I completely understand how my mother felt towards my father. Even before I typed this sentence I had to pause and think about where to start on this topic. I’m angry, annoyed, and on the verge of tears. I feel like I cannot breathe in this household. I feel like I cannot breathe at school, in this town. Every little bit of happiness I get in my head is about me not being here, and not being with anyone associated with my everyday life. I cannot say that I dislike everyone in this town, then I would be lying. It is the borderline truth though, with the exception of a handful of people.
But at this moment it is not about them. I go off on a tangent a lot about the people here.
So back to my father. I love him. I just do not like him all the time. I do get my space here, but I don’t. He finds out things and I hate that. I have packets of sleeping pills laying around my main bedroom, and my bathroom. You know what this fucker does? Looks up the name of the pills online to see what they were. Last time I checked, as of the day before my eighteenth birthday, it was none of his damn business about the medication I take. How creepy is that.. what normal person Googles random pills laying around? Not a sane person. I see him, and I see everything I don’t want to be.

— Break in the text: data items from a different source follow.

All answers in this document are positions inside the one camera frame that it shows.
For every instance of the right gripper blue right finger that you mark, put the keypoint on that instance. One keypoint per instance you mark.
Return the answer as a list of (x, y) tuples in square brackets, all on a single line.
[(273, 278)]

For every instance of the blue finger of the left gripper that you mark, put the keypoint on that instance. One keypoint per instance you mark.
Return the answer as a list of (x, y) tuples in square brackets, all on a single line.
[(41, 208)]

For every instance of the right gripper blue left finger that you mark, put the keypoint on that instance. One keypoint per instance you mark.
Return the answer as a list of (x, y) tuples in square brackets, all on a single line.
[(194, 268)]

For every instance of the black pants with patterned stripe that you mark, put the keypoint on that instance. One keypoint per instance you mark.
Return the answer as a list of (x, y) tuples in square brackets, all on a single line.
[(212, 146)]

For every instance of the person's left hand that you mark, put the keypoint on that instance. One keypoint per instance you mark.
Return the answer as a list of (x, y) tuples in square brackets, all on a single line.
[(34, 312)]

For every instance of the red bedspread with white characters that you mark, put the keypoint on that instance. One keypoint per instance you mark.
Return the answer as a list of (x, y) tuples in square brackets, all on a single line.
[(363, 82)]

Divorced. Stuck to a computer. Completely alone with no social life.
I strive for none of that. Yet I see how I treat people, how I push them away.. and I wonder if that’ll be me. Pathetic.
I applied to another university that is about an hour and a half drive from my house. I got accepted to their Honors College. I’m pretty proud of that. I haven’t told me father, about doing neither things. I plan on driving there on the 28th of this month to talk to them about academic advising. I feel like my efforts will go to waste. I feel like I’m wasting time here.
This blog isn’t helping me vent at all.